**WORK TO COMPLETE**
From the line holding "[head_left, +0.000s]" through the line holding "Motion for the" below, write out every line exactly; include both of those lines and drop the pictures.

**SUPPLIED INFORMATION**
◇ ◇ ◇

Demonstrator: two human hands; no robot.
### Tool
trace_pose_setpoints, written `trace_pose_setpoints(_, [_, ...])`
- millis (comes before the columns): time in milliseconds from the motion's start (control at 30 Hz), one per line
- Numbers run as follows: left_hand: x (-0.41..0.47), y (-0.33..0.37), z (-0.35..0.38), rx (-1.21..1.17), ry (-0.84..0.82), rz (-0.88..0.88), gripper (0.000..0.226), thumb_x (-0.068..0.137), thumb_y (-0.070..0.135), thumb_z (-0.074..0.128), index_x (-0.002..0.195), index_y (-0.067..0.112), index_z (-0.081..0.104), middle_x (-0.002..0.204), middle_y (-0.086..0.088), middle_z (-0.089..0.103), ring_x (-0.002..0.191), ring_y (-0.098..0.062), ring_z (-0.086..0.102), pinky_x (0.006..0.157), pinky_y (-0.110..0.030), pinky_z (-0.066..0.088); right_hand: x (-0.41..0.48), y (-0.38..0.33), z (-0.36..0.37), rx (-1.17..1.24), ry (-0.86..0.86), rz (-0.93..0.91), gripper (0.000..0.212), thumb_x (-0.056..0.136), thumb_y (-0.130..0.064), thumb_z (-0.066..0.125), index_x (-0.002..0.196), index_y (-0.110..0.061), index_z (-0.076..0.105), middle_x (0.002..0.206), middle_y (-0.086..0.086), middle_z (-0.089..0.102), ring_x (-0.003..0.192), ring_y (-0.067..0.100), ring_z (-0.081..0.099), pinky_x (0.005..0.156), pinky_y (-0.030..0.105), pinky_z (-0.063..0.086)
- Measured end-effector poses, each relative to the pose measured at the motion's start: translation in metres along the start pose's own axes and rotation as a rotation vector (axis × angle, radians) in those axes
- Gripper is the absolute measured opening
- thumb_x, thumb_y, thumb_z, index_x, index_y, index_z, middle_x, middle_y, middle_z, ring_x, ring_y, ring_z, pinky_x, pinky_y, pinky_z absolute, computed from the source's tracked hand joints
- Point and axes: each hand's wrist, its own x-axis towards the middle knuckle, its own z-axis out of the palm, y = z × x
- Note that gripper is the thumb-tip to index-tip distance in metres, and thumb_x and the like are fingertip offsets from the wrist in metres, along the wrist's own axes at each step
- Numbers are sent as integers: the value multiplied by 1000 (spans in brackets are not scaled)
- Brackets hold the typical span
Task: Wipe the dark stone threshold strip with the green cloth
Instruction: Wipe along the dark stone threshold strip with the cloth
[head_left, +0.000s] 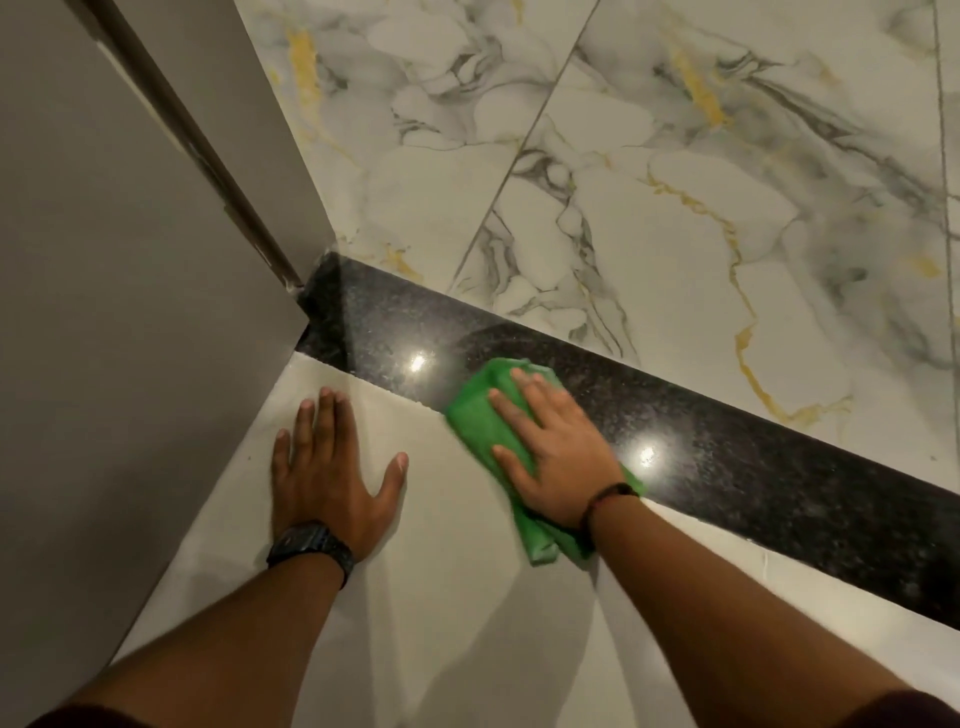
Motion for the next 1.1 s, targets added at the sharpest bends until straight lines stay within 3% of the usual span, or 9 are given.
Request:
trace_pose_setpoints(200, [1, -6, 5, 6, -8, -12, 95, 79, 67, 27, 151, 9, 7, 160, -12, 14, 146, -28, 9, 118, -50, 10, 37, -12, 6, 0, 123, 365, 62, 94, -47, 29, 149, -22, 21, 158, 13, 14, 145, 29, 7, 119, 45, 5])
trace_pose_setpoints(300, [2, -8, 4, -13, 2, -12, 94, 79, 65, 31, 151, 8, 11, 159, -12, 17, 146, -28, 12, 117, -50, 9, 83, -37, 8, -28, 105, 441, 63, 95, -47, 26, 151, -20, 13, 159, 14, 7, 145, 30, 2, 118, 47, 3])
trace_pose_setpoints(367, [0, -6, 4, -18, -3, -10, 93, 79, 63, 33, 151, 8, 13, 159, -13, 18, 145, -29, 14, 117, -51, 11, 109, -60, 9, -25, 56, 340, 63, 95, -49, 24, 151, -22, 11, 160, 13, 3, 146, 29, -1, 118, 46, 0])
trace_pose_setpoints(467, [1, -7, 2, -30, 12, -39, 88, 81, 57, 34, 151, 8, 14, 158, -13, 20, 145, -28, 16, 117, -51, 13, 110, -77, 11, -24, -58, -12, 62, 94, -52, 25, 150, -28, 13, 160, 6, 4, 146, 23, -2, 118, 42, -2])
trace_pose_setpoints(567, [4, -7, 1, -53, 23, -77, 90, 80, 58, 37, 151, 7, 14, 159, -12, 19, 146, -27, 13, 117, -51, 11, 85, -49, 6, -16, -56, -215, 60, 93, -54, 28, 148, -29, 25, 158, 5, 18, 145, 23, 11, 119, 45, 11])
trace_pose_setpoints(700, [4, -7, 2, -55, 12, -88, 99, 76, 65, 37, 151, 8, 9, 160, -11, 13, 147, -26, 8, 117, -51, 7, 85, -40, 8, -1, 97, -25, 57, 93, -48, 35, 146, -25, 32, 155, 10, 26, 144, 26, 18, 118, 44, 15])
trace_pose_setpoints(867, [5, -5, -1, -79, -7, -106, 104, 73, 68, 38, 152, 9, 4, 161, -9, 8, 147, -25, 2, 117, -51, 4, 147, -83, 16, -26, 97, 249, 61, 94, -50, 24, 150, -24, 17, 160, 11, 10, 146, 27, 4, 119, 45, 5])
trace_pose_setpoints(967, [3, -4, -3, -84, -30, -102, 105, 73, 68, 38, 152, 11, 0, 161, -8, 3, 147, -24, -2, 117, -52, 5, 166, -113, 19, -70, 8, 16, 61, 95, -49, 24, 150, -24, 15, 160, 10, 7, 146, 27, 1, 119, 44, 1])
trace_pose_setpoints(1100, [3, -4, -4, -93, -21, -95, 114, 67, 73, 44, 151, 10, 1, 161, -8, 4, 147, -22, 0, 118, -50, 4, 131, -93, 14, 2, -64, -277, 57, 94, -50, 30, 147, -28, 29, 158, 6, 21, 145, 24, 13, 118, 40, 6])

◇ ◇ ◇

**ANSWER BELOW**
[head_left, +0.000s] 
Motion for the next 1.1 s, targets added at the sharpest bends until straight lines stay within 3% of the usual span, or 9 are given.

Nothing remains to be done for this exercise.